Exercise brief:
Hunt through the lines below for the string "robot" and copy each one that has it.

Supplied information:
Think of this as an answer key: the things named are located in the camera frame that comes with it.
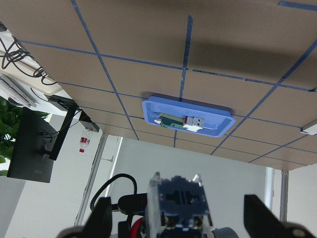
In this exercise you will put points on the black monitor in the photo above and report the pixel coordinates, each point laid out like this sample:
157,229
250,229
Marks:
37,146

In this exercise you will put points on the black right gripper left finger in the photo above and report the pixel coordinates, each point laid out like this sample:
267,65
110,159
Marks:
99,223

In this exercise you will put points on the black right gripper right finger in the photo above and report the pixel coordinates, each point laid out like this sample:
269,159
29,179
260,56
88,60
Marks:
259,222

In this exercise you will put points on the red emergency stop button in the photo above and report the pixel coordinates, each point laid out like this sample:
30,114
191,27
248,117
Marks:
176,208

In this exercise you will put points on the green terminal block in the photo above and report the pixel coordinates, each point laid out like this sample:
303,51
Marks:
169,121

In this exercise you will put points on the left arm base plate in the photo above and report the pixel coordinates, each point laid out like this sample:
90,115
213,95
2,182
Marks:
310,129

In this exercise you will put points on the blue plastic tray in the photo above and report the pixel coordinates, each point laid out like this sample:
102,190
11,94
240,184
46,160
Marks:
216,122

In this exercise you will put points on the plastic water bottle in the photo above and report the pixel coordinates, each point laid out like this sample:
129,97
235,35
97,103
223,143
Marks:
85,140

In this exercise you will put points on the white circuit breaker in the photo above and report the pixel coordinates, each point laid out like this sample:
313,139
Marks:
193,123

--

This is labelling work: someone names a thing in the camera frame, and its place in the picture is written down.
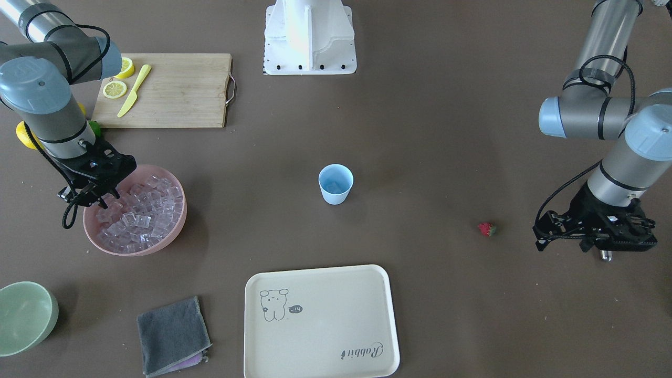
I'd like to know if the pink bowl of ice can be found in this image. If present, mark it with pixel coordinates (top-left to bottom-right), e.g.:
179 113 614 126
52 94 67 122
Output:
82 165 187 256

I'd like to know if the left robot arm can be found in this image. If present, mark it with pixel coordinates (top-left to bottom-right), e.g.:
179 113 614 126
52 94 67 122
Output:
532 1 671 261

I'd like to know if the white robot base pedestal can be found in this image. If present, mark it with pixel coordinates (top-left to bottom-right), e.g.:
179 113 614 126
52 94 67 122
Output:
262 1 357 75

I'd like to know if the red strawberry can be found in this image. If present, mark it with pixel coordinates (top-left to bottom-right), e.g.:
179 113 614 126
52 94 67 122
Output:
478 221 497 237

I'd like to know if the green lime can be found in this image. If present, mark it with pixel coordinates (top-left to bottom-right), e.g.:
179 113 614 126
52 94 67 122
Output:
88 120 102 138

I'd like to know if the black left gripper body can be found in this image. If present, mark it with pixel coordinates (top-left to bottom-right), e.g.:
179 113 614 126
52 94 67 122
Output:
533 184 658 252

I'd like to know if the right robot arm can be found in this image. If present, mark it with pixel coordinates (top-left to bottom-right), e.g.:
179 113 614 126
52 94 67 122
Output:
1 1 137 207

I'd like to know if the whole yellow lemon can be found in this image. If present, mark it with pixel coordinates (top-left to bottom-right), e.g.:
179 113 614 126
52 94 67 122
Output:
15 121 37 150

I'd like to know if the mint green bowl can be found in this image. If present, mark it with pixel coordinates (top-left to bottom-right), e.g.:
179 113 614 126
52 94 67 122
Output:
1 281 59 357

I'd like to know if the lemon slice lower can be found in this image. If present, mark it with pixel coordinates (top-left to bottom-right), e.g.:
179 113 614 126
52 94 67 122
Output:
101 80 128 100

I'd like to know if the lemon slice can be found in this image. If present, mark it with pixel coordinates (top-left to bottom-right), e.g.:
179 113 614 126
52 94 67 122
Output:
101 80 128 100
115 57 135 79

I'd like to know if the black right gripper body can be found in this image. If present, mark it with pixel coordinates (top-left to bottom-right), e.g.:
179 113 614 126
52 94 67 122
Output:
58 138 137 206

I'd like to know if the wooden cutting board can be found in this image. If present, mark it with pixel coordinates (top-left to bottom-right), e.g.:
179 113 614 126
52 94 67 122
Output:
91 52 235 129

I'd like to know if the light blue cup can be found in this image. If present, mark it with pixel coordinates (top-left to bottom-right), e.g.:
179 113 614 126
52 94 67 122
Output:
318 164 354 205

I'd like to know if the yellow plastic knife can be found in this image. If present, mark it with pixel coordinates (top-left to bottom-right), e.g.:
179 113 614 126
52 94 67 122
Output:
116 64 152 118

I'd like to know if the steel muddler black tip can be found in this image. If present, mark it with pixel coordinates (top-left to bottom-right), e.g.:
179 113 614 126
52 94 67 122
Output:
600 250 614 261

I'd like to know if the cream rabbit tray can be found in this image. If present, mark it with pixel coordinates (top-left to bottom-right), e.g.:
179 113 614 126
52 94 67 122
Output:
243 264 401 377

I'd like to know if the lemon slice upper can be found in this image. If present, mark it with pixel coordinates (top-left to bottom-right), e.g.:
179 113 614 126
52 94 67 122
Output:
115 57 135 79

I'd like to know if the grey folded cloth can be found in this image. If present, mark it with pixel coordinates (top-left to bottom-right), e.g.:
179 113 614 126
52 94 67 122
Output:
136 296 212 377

Answer space:
I'd like to know if the left robot arm can be found in this image. If present, mark it with pixel coordinates (top-left to bottom-right), e.g.:
I'd like to know if the white robot base pedestal can be found in this image. If present, mark it with pixel coordinates (top-left to bottom-right), e.g.:
I'd like to know if the right robot arm can be found in this image. If present, mark it with pixel coordinates (top-left to bottom-right), e.g.:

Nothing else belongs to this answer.